I’m always going to cheer proposals to eliminate sales taxes, even when the proposal is part of some sort of silly social justice cause.
That’s how California Assembly members Lorena Gonzalez Fletcher and Christina Garcia are selling their latest attempt to eliminate taxes on tampons and diapers, saying the state shouldn’t tax necessities for women and children.
“There is no happy hour for menstruation,” Garcia told the LA Times.
Setting aside the annoying “taxing tampons is tyranny” talk, at first I was happy to hear about this tax cut. But then came the poison pill.
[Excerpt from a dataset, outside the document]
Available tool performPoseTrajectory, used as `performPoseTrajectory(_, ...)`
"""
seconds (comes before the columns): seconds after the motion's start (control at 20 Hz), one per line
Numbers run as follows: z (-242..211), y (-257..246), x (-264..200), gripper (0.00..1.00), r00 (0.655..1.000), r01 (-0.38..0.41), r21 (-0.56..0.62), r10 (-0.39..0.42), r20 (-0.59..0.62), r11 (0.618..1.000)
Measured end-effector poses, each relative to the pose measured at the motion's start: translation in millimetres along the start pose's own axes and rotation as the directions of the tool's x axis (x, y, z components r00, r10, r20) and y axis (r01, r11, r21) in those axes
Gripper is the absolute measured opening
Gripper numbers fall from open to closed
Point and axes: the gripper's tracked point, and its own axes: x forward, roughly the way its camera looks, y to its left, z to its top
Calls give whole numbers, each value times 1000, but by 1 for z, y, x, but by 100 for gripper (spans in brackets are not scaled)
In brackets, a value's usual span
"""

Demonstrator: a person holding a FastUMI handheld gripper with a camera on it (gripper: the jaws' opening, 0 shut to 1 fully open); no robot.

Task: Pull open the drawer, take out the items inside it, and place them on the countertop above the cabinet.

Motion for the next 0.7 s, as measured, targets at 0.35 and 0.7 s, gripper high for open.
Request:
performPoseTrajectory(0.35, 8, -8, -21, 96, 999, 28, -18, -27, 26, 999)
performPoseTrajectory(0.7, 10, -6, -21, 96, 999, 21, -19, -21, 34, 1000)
It turns out that instead of just eliminating sales taxes on tampons and diapers, Fletcher and Garcia’s proposal (which failed) increased taxes on hard liquor in order to make up the gap in tax revenues.
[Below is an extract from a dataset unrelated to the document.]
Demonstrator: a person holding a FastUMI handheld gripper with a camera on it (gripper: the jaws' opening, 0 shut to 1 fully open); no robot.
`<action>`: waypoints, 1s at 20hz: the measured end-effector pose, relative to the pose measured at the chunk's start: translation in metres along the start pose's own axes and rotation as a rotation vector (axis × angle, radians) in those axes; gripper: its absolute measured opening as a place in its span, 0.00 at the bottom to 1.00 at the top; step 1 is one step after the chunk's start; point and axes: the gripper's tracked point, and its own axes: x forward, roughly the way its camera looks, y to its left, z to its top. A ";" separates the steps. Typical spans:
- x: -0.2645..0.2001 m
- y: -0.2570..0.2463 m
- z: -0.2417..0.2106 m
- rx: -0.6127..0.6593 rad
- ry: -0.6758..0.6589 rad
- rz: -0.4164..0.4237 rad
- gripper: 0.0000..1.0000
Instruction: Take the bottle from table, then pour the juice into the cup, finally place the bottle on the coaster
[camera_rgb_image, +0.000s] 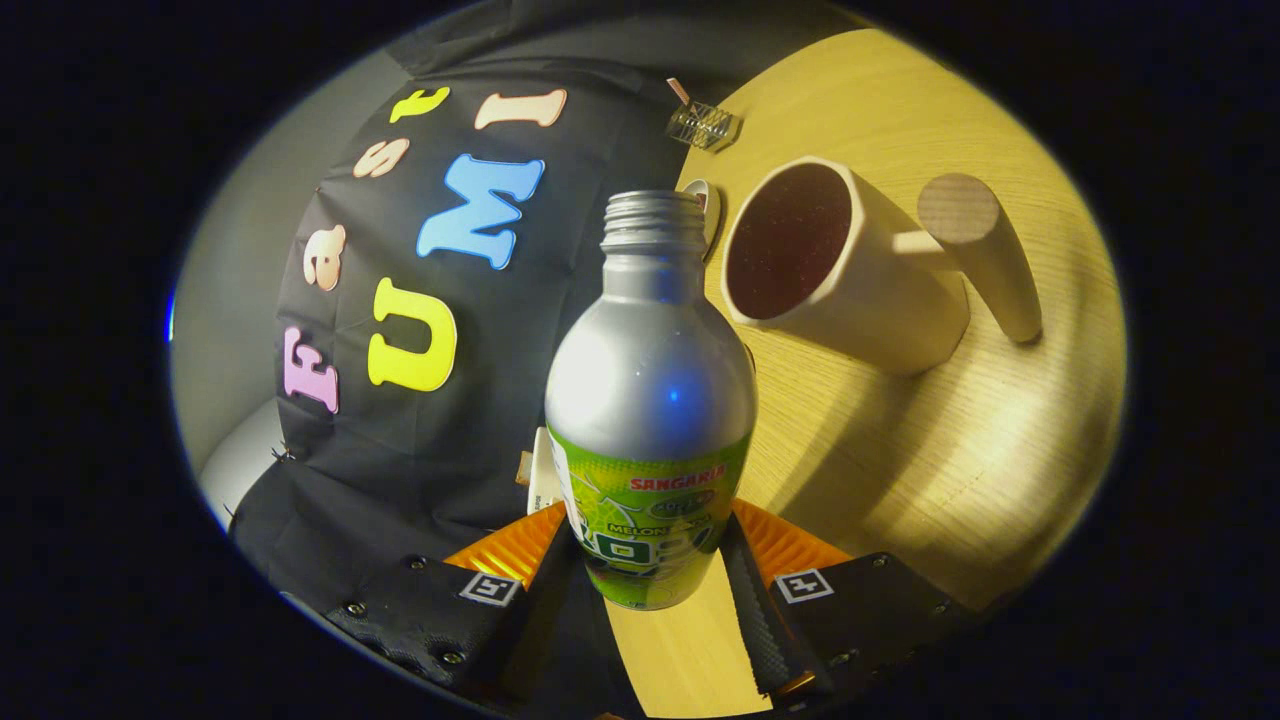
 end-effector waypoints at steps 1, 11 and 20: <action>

To some, this may seem like a fair trade. You remove the tax from necessities and add them to luxuries—like hard liquor. Yet, as David Ozgo of the Distilled Spirits Council—a DC-based trade association that represents spirits manufacturers—reminded Assembly members at a hearing on the proposal last week, shifting taxes from one industry to another often carries negative unintended consequences, like job loss. In fact, according to some estimates, this two-cent per drink tax increase will cost the liquor industry $170 million in retail sales, resulting in 2,400 job losses.
And some of those job losses will happen to women—ya know, the very types of people Fletcher and Garcia are trying to help with their misguided tax relief bill.
Ozgo, referring to the baby of one of the hearing witnesses who testified about the cost of diapers, made this important observation:
Mr. Chairman, I would like to go on record saying, I too like babies…This is a particularly cute one. Unfortunately, there is nothing very cute about an unemployed cocktail waitress.